Honest Concerns
Worth Taking Seriously
These concerns are real. They're also being addressed, though not uniformly and not fast enough. This section doesn't spin the challenges — it names them clearly, alongside what's actually moving.
Water Usage
U.S. data centers consumed an estimated 17 billion gallons of water directly for cooling in 2023. A typical 100 MW hyperscale facility uses roughly 530,000 gallons per day — equivalent to about 6,500 homes. During peak summer, that can triple.
For context, thermoelectric power plants withdraw 103 billion gallons per day, and U.S. agriculture accounts for 70–74% of water consumption in western states. Data centers are a fraction of that — but national averages don't help a community watching its drinking water supply drop. When a single company's planned campus needs up to 8 million gallons per day from the same reservoir serving 300,000 people, scale comparisons lose their comfort.
The core issue is that most facilities still use evaporative cooling of potable municipal water. That's a choice, not a technical necessity. The technology to eliminate it already exists and is being deployed — just not fast enough or uniformly enough.
What's Changing
Microsoft committed to zero-water cooling for all new builds starting August 2024, saving over 125 million liters per facility annually. Meta's newest facilities use closed-loop liquid cooling with effectively zero operational water use. AWS uses recycled water at 24 locations with plans to expand to 120+.
Marana, Arizona has banned municipal water for data center cooling entirely. Tucson requires water conservation plans. A Virginia court ruled in November 2025 that water usage data is not a trade secret — establishing a precedent that public resources require public disclosure.
The EU's Energy Efficiency Directive is creating the forcing function: mandatory waste heat reuse for new facilities, with escalating requirements through 2028. The U.S. has no equivalent federal standard yet.
Consumer Costs
PJM Interconnection — the grid operator serving 67 million people across 13 states — saw capacity auction prices surge 1,150% in two years. Data center demand drove 63% of the 2025/2026 price increase, accounting for $9.3 billion in additional costs. Across three consecutive auctions, data center-related costs totaled $21.3 billion.
In Virginia, the State Corporation Commission approved base rate increases adding roughly $11.24/month to average residential bills. Some residents reported winter 2026 bills of $343 versus $164 the prior year. Nationally, residential electricity prices jumped 11.5% in 2025 alone — outpacing inflation.

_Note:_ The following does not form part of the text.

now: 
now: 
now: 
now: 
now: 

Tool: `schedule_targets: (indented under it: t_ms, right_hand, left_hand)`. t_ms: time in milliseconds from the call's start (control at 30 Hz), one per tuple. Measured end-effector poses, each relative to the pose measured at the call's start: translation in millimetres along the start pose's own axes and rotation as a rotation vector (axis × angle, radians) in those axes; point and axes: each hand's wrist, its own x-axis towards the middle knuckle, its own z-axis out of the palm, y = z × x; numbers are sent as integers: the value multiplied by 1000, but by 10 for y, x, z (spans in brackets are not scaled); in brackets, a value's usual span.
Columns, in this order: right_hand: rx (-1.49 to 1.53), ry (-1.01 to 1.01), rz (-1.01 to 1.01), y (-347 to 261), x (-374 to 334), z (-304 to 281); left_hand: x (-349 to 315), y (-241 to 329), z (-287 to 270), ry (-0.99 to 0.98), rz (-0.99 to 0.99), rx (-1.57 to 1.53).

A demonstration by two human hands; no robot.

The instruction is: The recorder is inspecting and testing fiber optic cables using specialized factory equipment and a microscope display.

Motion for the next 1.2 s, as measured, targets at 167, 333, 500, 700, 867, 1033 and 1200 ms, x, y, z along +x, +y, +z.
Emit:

The structural problem: 95% of data center interconnection costs in PJM have been rolled into general transmission charges paid by all ratepayers. Data centers currently pay roughly 5.5¢/kWh in Virginia while homes pay 9–14¢.
What's Changing
Virginia's State Corporation Commission created a new rate class effective January 2027 requiring data centers above 25 MW to pay 85% of contracted transmission and distribution costs, with 14-year commitments. Ohio, Georgia, and other states are implementing similar participant-funding requirements.
FERC issued a landmark order in December 2025 finding that current cost allocation is "unjust and unreasonable" — directing that costs must be allocated to those who cause them. The DOE has set an April 2026 deadline for rulemaking on 100% participant funding for large loads. More than 300 data center bills were filed across 30 states in early 2026. The direction is clear; the pace is the question.
Transparency
81% of Virginia localities hosting data centers have signed NDAs with operators. Governors in Virginia, California, and New Jersey vetoed transparency legislation in 2025. Projects move under code names. Officials discover they're bound by NDAs only when a developer's lawyer tells them so.
This matters because water and energy consumption are public resource questions. The argument that disclosing how much municipal water a facility uses would reveal trade secrets has not held up in court — and shouldn't.
What's Changing
Minnesota became the first state to enact comprehensive data center regulation: mandatory disclosure of electricity and water use, participant funding for infrastructure costs, 65% carbon-free energy requirements. A Virginia circuit court ruled that water use data is public information, not proprietary — the first ruling of its kind. EU regulations already require monitoring and reporting for facilities above 500 kW. The bar is rising.